To do: Go line by line through the data and copy those with the word "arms".

Stored entries:
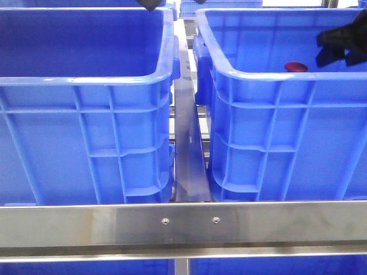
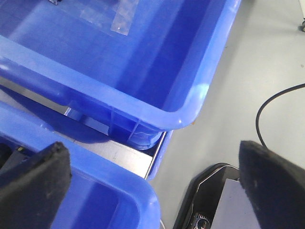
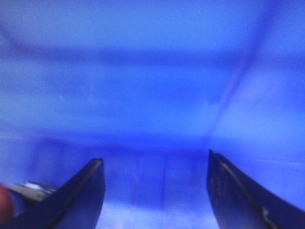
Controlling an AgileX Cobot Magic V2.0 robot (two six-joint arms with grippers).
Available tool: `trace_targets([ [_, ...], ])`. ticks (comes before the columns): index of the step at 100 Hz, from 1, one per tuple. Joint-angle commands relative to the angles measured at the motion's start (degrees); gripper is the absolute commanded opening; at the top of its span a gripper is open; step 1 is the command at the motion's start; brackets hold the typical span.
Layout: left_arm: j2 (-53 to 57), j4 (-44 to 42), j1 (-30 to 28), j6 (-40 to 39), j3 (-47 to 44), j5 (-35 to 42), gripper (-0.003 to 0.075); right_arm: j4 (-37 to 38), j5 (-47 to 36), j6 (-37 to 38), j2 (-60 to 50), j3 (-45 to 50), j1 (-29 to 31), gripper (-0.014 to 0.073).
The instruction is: Pick red and yellow buttons and place in box
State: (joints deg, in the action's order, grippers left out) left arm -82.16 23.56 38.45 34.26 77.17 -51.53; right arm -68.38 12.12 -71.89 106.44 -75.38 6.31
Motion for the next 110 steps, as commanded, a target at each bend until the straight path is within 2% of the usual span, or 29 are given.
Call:
trace_targets([
  [1,1.86,1.86,0.43,-0.12,1.62,2.12,0.067,-0.52,0.87,-0.34,-5.76,-1.49,0.43,0.0488],
  [13,1.86,1.86,0.43,-0.12,1.62,2.12,0.067,-0.52,3.4,-0.34,-9.22,-1.14,0.49,0.048],
  [18,1.86,1.86,0.43,-0.12,1.62,2.12,0.067,-0.52,3.62,-0.34,-10.94,-0.51,0.55,0.0447],
  [30,1.86,1.86,0.43,-0.12,1.62,2.12,0.067,-0.52,3.93,-0.34,-15.88,2.55,1.07,0.0266],
  [48,1.86,1.86,0.43,-0.12,1.62,2.48,0.0657,-0.52,3.37,-0.29,-25.9,10.8,1.69,-0.0071],
  [55,1.96,1.86,0.43,-0.12,1.62,3.1,0.0629,-0.52,3.19,-0.29,-29.0,13.39,1.69,-0.0064],
  [76,2.04,1.86,0.43,-0.12,1.62,3.67,0.0455,-0.52,2.43,-0.29,-41.1,23.67,1.69,-0.0068],
  [90,2.04,1.86,0.43,-0.12,1.62,3.67,0.0276,-0.52,1.01,-0.29,-50.07,31.12,1.69,-0.0068],
  [107,2.04,1.95,0.43,-0.12,1.62,3.77,-0.0006,-0.58,-0.13,-0.29,-62.02,39.85,1.69,-0.0068],
  [110,2.04,1.95,0.43,-0.12,1.62,3.92,-0.0018,-0.58,-0.13,-0.29,-64.8,41.49,1.69,-0.0068],
])
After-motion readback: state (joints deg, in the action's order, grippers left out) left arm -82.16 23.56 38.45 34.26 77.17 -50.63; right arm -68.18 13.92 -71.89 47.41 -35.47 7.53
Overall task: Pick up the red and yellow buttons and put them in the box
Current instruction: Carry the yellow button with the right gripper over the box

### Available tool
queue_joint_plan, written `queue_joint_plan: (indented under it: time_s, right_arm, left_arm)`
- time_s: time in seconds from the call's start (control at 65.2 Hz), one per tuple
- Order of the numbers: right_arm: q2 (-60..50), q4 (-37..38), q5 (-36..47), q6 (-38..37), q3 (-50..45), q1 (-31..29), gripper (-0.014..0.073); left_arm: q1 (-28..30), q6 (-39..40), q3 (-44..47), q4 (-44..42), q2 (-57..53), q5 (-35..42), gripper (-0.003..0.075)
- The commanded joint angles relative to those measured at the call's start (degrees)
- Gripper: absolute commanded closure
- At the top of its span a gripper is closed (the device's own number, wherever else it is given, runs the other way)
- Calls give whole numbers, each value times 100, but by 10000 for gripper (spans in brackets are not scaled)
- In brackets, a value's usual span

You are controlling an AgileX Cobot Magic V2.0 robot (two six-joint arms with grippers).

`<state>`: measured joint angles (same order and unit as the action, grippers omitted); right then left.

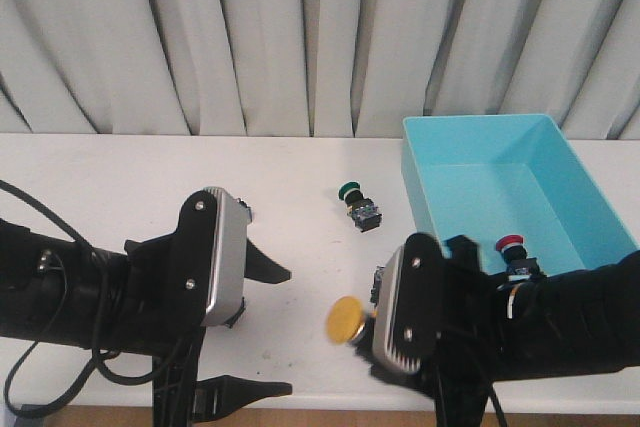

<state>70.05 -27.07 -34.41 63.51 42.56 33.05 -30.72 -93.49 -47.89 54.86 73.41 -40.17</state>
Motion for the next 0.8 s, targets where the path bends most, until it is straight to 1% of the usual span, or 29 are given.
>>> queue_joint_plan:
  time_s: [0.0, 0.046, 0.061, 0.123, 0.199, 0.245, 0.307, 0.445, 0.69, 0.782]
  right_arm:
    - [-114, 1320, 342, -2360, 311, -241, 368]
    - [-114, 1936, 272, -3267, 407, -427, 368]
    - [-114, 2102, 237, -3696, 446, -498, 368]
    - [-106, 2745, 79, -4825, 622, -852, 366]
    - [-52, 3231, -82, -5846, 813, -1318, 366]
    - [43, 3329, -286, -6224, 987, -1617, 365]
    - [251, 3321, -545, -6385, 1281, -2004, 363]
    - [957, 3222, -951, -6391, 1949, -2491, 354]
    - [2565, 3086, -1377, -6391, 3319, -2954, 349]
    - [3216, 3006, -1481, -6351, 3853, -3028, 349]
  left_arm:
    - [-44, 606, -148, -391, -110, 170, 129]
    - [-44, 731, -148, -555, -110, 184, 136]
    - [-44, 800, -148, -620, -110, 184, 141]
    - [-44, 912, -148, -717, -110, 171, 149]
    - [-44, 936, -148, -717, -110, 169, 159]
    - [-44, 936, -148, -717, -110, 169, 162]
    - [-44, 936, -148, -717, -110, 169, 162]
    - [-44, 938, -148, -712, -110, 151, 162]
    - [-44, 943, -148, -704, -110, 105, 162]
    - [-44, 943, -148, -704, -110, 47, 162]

Solution below:
Controlling an AgileX Cobot Magic V2.0 robot (two six-joint arms with grippers).
You are controlling an AgileX Cobot Magic V2.0 robot (two six-joint arms with grippers).

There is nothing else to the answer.